> [Supplied data]

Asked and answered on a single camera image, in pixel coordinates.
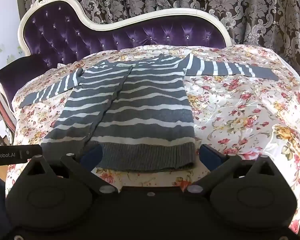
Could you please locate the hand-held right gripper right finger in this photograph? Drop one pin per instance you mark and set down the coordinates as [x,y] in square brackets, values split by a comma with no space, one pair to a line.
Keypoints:
[210,155]

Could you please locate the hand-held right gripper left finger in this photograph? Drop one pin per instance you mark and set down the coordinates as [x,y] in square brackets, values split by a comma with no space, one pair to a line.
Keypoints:
[91,155]

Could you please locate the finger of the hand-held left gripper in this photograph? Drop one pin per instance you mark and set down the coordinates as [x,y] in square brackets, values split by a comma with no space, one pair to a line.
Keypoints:
[31,152]

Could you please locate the grey white striped sweater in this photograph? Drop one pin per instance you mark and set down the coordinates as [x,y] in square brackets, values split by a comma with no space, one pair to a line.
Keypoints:
[140,110]

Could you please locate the floral blanket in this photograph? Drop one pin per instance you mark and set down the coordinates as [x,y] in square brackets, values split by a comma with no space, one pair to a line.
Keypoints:
[240,115]

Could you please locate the purple tufted headboard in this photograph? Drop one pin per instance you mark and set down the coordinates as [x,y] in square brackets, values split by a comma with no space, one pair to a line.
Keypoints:
[65,37]

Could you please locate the green wall stickers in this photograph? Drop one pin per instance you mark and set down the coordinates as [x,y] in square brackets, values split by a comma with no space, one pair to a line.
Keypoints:
[0,60]

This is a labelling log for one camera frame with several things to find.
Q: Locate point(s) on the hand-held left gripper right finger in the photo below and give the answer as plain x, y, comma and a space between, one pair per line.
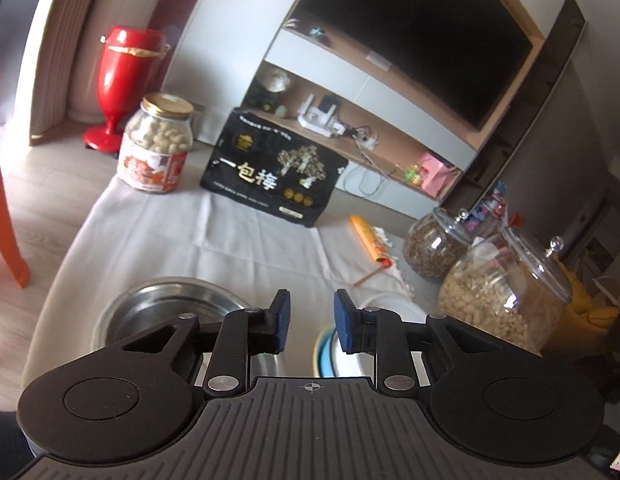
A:
343, 325

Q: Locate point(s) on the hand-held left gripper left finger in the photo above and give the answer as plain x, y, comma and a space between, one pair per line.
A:
281, 322

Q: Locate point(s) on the blue bowl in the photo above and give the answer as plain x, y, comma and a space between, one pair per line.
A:
330, 360

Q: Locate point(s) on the stainless steel bowl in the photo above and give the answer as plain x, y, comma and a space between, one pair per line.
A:
155, 305

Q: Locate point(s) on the small wooden stick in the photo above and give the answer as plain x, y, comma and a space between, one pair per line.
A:
369, 277

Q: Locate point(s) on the white tablecloth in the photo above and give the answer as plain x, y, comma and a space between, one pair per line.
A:
230, 240

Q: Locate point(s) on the glass jar of seeds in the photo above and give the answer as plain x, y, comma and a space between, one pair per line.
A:
432, 247

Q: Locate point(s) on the black snack bag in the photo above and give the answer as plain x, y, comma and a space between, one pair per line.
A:
275, 167

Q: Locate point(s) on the large glass jar of peanuts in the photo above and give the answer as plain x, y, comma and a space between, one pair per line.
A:
500, 290

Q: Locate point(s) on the green toy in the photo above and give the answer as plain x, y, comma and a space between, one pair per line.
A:
414, 172

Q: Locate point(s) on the colourful snack packets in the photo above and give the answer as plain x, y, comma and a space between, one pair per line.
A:
487, 207

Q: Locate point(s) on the white power strip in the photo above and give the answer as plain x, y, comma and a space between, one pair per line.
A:
362, 135

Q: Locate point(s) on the white router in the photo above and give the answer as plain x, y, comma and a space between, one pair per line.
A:
317, 115

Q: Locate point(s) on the glass jar of white nuts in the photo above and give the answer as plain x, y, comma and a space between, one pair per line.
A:
157, 147

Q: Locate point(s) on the yellow plush toy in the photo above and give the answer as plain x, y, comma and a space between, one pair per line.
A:
585, 317

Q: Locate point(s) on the pale shelf ornament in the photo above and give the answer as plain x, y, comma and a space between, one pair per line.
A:
276, 80

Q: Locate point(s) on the red vase-shaped bin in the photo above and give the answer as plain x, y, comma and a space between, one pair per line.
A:
127, 75

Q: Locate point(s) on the orange plastic chair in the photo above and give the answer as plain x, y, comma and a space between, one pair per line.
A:
2, 200

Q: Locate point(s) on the black television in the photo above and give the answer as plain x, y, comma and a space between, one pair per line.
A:
420, 25

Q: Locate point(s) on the white curtain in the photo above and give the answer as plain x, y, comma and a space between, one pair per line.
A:
65, 50

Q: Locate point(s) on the wooden and white wall cabinet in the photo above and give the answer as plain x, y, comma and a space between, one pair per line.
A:
390, 95

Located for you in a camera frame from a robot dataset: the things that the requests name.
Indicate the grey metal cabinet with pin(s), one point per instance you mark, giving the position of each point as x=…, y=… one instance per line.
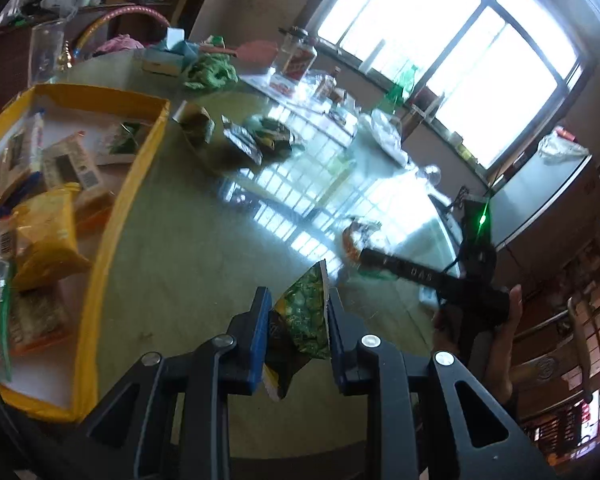
x=535, y=205

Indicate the crumpled white plastic bag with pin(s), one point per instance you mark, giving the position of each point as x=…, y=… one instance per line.
x=60, y=1

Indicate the red white flat packet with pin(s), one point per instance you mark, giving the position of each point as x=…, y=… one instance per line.
x=281, y=85

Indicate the yellow cardboard box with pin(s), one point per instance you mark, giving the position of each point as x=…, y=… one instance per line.
x=125, y=195

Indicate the orange rimmed clear snack packet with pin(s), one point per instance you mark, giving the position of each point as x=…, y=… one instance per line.
x=35, y=317

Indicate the green plastic bottle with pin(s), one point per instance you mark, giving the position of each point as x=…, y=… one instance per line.
x=405, y=85

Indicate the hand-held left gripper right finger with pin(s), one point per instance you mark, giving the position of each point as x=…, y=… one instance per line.
x=337, y=345

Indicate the person's right forearm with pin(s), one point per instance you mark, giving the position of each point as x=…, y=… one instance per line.
x=512, y=407

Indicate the pink cloth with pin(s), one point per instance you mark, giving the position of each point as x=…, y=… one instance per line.
x=117, y=45

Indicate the pink yellow hula hoop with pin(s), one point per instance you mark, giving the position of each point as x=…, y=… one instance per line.
x=125, y=11

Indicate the clear drinking glass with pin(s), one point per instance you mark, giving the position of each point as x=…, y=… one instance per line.
x=430, y=176

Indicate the large window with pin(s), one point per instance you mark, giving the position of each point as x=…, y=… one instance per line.
x=430, y=25

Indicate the clear glass jar red label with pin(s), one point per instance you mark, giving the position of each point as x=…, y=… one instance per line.
x=297, y=57

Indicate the teal tissue box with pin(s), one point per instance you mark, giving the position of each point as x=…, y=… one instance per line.
x=162, y=62

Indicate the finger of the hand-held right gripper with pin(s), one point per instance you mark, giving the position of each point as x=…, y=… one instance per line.
x=405, y=267

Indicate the white green snack packet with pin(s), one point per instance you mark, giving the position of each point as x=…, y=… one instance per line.
x=122, y=141

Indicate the small green box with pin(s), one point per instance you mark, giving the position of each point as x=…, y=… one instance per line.
x=215, y=41

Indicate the green plastic bag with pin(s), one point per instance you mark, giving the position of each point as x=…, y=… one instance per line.
x=210, y=72

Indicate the tan barcode snack packet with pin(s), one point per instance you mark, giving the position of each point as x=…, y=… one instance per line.
x=67, y=162

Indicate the red paddle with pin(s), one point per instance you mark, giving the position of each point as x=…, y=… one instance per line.
x=255, y=50

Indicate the person's right hand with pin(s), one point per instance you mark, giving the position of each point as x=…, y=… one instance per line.
x=500, y=355

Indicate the dark green yellow snack packet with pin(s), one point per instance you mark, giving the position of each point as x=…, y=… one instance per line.
x=275, y=135

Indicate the yellow puffy snack packet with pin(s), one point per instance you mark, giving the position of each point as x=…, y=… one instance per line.
x=47, y=235

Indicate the white red striped snack packet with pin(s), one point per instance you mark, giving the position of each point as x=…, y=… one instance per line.
x=19, y=155

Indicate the olive snack packet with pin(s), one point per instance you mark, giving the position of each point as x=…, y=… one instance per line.
x=195, y=122

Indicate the black silver snack packet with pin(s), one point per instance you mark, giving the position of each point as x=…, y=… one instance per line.
x=242, y=142

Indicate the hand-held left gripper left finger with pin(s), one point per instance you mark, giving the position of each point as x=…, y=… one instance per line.
x=257, y=345

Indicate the clear plastic bag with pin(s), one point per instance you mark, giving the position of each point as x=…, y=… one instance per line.
x=385, y=132

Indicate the tall clear glass jar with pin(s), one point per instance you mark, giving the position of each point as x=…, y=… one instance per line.
x=45, y=52

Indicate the green leafy print snack packet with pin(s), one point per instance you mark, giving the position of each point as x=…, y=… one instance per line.
x=302, y=310

> [How to complete this task] Wherever the word "frame" appears in a line of the data above, copy that line.

> [Reply]
This is a labelling log for one camera frame with several things to find.
Located for you in a camera frame from a robot dataset: the things that the requests name.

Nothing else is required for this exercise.